◆ Problem:
In the material below, find the line containing "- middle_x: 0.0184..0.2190" and the line containing "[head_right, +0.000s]". Output those two lines and all lines between them exactly, without pictures.
· · · · · · ·
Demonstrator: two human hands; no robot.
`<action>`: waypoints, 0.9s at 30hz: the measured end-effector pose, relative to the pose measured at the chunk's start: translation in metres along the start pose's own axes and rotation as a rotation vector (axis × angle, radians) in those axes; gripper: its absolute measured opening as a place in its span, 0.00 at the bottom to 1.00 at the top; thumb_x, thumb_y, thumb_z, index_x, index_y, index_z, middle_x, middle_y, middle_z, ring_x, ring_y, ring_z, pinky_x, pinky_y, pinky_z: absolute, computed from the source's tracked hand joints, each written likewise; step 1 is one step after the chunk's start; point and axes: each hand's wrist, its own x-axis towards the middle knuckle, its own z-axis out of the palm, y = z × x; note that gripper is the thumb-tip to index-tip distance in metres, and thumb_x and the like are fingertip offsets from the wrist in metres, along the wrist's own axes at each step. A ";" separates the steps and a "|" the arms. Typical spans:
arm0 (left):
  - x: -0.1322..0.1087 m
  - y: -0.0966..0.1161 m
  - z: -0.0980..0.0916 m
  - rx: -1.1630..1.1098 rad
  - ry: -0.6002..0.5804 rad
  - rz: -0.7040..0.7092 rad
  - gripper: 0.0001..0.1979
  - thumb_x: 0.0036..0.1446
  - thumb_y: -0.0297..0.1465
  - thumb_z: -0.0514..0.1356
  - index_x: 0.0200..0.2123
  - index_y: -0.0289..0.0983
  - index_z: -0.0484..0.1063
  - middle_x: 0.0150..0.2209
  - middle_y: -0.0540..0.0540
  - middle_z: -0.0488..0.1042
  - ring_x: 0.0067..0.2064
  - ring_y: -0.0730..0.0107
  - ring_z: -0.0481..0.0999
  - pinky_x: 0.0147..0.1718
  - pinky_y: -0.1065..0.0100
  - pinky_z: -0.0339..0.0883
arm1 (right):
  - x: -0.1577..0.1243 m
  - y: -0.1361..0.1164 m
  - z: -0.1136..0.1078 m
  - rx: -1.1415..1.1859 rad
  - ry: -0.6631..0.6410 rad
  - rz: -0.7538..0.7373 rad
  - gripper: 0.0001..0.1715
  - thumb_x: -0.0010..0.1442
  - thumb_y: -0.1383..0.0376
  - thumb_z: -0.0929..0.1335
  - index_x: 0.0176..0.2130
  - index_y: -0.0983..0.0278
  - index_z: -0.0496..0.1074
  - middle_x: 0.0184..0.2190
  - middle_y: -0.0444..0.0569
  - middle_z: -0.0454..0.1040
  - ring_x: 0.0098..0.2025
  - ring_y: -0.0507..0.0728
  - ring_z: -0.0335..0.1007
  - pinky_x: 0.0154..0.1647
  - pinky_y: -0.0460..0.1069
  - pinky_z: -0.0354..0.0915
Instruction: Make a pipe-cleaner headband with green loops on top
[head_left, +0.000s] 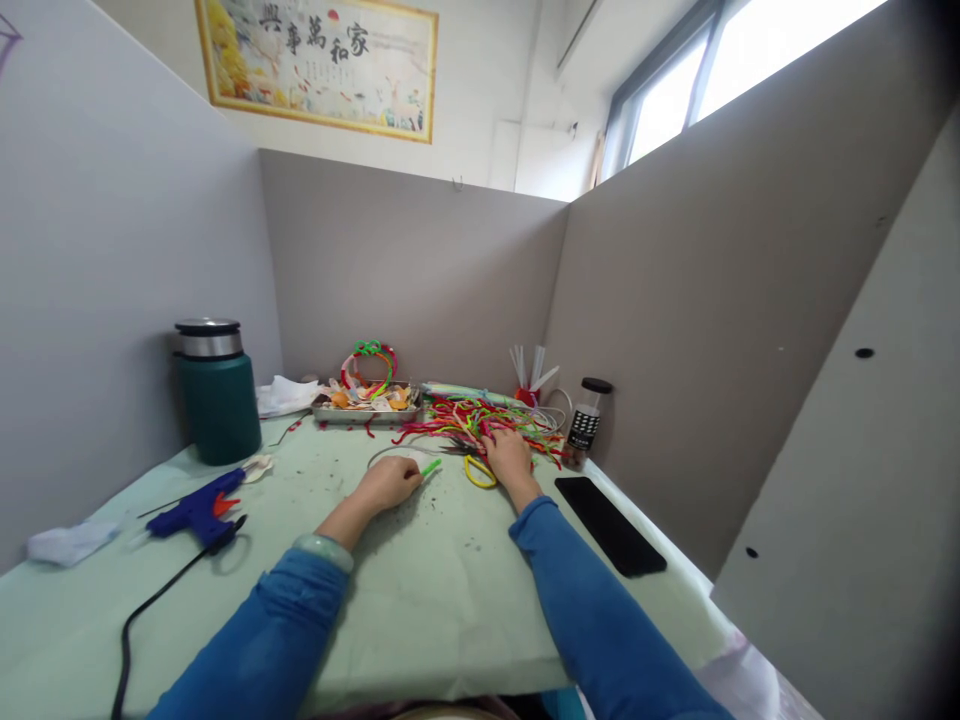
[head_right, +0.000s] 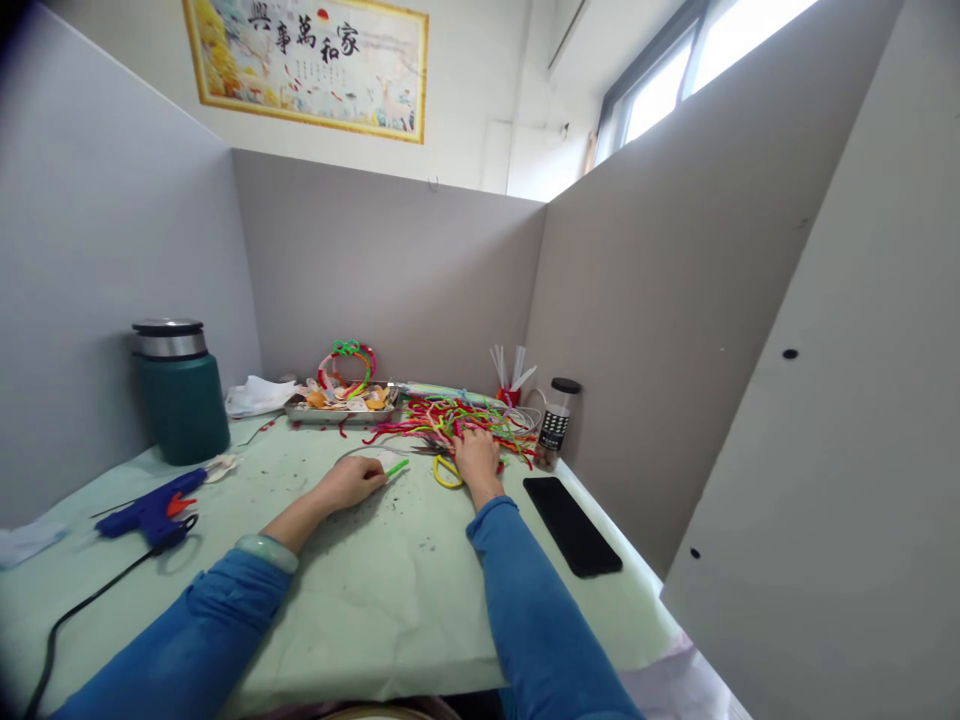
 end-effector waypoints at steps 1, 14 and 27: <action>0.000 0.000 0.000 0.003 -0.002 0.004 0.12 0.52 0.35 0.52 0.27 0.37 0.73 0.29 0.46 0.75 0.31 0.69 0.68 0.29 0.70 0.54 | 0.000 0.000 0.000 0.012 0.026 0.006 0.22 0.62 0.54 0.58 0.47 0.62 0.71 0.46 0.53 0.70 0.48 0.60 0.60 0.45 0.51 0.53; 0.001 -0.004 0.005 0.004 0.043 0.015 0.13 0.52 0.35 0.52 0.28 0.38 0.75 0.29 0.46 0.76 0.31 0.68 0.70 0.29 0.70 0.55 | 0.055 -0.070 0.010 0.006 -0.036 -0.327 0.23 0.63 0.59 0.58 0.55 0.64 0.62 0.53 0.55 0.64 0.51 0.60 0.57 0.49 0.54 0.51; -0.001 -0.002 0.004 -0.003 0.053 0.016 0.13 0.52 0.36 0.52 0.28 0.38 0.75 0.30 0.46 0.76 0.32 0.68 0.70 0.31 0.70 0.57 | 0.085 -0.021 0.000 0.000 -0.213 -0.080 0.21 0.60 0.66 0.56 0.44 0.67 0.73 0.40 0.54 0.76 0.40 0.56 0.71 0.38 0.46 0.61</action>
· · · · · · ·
◆ Your solution:
  - middle_x: 0.0184..0.2190
  - middle_y: -0.0444..0.0569
  - middle_z: -0.0454..0.1040
  - ring_x: 0.0098..0.2025
  - ring_y: -0.0507..0.0728
  - ring_z: -0.0335..0.1007
  - pinky_x: 0.0154..0.1647
  - pinky_y: -0.0460..0.1069
  - pinky_z: -0.0354..0.0915
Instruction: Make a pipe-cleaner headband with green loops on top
[head_left, +0.000s] 
[head_right, +0.000s] 

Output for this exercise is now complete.